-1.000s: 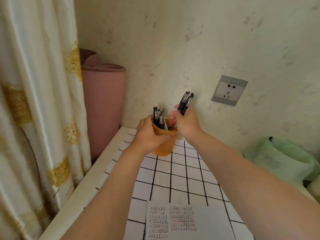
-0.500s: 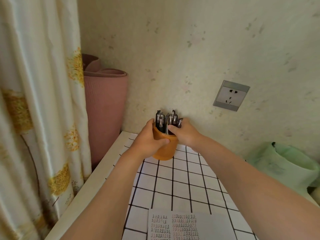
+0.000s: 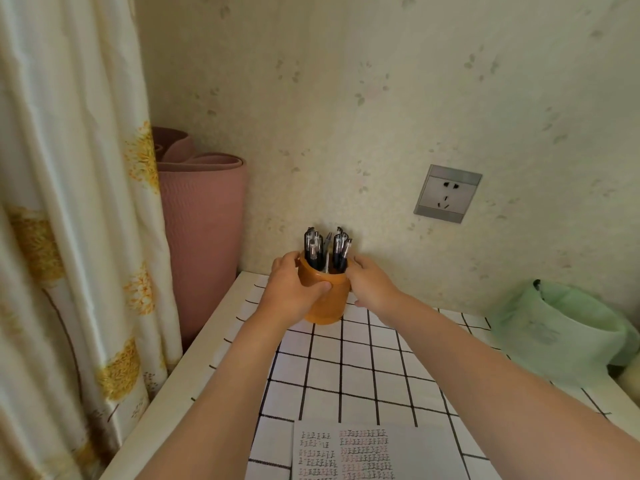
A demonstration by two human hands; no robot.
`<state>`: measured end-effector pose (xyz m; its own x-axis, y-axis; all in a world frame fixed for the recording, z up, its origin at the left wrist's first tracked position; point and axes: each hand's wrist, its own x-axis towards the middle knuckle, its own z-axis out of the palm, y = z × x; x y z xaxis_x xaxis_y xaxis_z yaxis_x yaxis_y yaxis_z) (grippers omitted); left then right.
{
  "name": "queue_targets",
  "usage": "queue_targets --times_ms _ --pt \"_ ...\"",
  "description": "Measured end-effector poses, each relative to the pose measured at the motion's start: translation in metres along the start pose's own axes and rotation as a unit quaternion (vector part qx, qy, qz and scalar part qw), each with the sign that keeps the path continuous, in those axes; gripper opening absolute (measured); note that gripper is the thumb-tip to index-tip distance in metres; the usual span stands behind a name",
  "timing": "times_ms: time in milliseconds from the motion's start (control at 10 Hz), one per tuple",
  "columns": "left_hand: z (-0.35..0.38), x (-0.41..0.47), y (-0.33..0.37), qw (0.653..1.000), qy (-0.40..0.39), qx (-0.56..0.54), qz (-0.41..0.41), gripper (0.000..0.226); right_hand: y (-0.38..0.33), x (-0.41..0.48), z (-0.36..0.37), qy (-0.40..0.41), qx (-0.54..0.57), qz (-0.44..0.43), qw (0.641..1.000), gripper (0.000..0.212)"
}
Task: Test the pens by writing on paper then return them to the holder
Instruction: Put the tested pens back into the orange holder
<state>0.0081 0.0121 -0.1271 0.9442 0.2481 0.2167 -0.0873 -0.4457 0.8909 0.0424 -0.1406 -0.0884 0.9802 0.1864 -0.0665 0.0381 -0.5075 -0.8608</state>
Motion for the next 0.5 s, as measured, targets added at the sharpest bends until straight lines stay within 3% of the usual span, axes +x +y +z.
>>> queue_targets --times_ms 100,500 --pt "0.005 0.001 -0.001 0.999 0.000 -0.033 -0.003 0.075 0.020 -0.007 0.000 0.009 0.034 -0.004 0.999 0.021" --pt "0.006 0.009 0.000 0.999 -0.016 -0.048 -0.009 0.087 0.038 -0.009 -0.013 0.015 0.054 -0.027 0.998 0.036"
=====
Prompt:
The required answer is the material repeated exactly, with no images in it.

Final answer:
-1.000s: 
-0.500s: 
+0.000s: 
A demonstration by two human hands; no robot.
`<state>`: measured end-effector pose (xyz m; its own x-axis, y-axis; all in a world frame fixed for the recording, z up, its origin at the left wrist's first tracked position; point and axes: each hand's wrist, its own x-axis towards the middle knuckle, its own z-axis out of the palm, y = z × x; x y z xaxis_x xaxis_y xaxis_z yaxis_x yaxis_y yaxis_z) (grippers omitted); left then right.
{
  "name": "queue_targets",
  "usage": "queue_targets --times_ms _ --pt \"_ ...\"",
  "description": "Measured end-effector poses, each relative to the pose measured at the motion's start: translation in metres along the start pose's own axes and rotation as a unit quaternion (vector part qx, qy, qz and scalar part qw), each with the sign that keeps the path continuous, in those axes; gripper opening absolute (measured); note that gripper is the thumb-tip to index-tip distance in metres; the usual span stands behind a name",
  "timing": "times_ms: time in milliseconds from the motion's start (control at 10 Hz), one per tuple",
  "columns": "left_hand: z (-0.35..0.38), x (-0.41..0.47), y (-0.33..0.37), qw (0.653..1.000), qy (-0.40..0.39), qx (-0.56..0.54), qz (-0.41..0.41), gripper (0.000..0.226); right_hand: y (-0.38..0.33), x (-0.41..0.48), z (-0.36..0.37), qy (-0.40..0.41), qx (-0.54..0.57), qz (-0.44..0.43), qw (0.641..1.000), gripper (0.000..0.212)"
}
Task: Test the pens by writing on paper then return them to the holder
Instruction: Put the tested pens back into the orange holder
<state>0.0081 0.0121 -0.1271 0.9442 0.2481 0.2167 -0.0873 -0.4457 0.8909 0.0424 -0.1406 -0.0884 0.9802 0.1864 -0.0665 0.0381 -0.5075 -0.8608</state>
Motion for the next 0.5 s, as measured, targets added at the sharpest bends until straight lines stay within 3% of the usual span, axes +x +y +z.
>>> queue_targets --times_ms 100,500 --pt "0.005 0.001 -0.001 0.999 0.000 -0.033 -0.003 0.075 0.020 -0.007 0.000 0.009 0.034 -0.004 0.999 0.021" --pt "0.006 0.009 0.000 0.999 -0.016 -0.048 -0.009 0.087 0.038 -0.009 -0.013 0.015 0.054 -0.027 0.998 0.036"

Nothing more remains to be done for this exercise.